If you're planning a coastal/beach holiday in Croatia, you probably won't have much use for a car. The big attraction in this part of the world is the Dalmatian Islands, and they are well served by ferries. You could spend a very pleasant 10 days hopping around these islands, and there isn't much reason to stray too far from the towns visited by the ferries.
After Croatia you'll probably take a boat from Split to Ancona. If you plan to spend most of your time in Italy by the beach, once again, a car will be more trouble than it's worth.
However, if you want to explore towns and villages in northern Italy, four wheels would give you the freedom to travel when and where you like.
Climb every mountain ...
At age 61, I'm hoping to climb Mera Peak or Mount Kenya, followed by Kilimanjaro in July or August this year. A search of the internet indicates a confusing array of companies in Australia, Europe, the US and Africa offering climbs up both mountains at vastly different prices. Any advice on tour operators? Should I go with a local African provider or with another provider who will most likely offload me to an African sub-contractor anyway?
- D. Seed, Bexley North.
These are tough adventures and I would be more inclined to book with an Australia-based operator. They should be more attuned to the expectations of Australian clients, and they are right on the spot so you can talk over any concerns.
Chances are that you will be in a group with other Australians, and quite possibly of a similar age. They will also be directly accountable if anything falls short of expectations.
World Expeditions (worldexpeditions.com) offers both Mera Peak and the African peaks, and it has vast expertise, in Nepal especially. I've travelled with the company both as an individual and with my children when they were young, and you can count on a high-quality experience.
However, you can find cheaper tours, especially given the relative strength of the Aussie dollar.
Join the D-list to explore France’s beauty
In August/September, as part of a six-week trip, my wife and I are hiring a car and driving from Lisbon to Nice. Can you suggest places to visit in the Pyrenees and along the south of France?
- M. Dolce, Kingston, ACT.
Start from San Sebastian, on the coast of Spain's Basque country, recently nominated one of the world's best food cities. The local version of tapas is pintxos (pin-chos) - try them in the city's bars.
Your route along the north side of the Pyrenees depends on how much time you have. The main road is the A64 (E80) Autoroute, which is fast but boring. If time allows, take the "D" roads, which run closer to the mountains, through areas of superb natural beauty and towns such as St-Jean-Pied-de-Port.
Carcassonne is well worth a look and from there you could head south through Limoux and along the D117 to the coast.

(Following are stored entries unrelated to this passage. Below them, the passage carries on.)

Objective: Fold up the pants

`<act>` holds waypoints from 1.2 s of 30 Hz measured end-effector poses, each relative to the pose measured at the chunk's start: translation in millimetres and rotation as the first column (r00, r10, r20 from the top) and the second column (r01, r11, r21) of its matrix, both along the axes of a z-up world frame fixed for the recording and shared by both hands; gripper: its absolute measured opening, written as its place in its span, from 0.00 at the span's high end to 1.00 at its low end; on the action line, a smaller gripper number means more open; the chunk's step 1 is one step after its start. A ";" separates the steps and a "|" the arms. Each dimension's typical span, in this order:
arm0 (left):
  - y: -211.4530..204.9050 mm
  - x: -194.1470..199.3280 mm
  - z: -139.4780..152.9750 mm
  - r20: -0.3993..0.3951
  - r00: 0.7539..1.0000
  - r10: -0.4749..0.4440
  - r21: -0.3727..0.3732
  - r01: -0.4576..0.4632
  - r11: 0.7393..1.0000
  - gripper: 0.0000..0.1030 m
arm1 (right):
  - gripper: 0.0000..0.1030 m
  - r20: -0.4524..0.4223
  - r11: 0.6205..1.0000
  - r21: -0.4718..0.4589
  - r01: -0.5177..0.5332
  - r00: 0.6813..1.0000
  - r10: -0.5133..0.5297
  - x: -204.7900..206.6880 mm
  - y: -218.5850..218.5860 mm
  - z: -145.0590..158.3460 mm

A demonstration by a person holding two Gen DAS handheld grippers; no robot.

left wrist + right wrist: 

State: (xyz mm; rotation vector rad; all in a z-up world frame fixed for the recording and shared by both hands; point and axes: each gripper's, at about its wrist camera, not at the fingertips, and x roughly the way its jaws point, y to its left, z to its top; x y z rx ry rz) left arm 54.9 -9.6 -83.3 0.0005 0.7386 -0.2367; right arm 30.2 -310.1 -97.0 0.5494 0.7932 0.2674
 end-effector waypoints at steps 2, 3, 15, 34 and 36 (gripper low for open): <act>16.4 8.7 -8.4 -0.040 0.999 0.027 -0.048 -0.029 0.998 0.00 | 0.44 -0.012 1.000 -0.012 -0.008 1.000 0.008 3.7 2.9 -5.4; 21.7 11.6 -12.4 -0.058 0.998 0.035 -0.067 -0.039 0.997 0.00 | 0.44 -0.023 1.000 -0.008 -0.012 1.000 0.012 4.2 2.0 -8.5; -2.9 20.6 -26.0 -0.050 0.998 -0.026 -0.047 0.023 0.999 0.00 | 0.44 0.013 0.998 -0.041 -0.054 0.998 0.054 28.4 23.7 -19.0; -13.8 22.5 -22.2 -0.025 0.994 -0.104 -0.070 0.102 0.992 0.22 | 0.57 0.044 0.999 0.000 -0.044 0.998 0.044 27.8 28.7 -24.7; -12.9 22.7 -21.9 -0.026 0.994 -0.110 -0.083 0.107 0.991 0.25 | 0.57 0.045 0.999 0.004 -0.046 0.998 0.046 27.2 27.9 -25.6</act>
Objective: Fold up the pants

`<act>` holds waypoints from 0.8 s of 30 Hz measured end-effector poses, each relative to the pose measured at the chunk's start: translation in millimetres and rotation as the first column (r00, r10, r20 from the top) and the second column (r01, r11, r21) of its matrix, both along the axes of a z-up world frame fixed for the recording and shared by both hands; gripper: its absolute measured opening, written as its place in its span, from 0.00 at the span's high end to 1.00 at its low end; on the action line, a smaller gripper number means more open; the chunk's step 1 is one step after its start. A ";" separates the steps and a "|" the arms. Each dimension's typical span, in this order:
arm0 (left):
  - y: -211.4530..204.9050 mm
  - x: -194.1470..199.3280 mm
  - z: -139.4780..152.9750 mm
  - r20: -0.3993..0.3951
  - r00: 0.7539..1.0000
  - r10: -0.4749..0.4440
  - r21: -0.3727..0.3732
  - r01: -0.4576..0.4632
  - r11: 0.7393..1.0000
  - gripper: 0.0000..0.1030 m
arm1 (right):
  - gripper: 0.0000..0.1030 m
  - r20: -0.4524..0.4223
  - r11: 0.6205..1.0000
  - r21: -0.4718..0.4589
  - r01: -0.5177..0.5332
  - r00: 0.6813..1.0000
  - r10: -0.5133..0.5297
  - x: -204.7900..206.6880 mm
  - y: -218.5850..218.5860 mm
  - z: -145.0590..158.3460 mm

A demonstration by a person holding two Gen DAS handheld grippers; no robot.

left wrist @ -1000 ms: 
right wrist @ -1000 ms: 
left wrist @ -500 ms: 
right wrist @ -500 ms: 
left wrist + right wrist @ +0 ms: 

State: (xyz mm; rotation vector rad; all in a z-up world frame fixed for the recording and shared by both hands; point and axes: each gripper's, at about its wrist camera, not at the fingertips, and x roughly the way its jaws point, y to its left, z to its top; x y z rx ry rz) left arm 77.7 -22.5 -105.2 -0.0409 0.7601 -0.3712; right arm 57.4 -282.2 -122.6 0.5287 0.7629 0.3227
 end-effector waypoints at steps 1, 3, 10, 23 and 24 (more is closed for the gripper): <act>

Montpellier is a lovely, pocket-size city and from there you could make a short detour north to visit Avignon and then through the glorious Luberon region, visiting L'Isle-sur-la-Sorgue and Gordes at the very least. Turn south when you get close to Aix-en-Provence and put on your bathers for a swim at Cassis.
From there you have a number of delicious places to stop along the Cote d'Azur - Cap Ferrat, St Tropez and Cannes - all the way to Nice itself.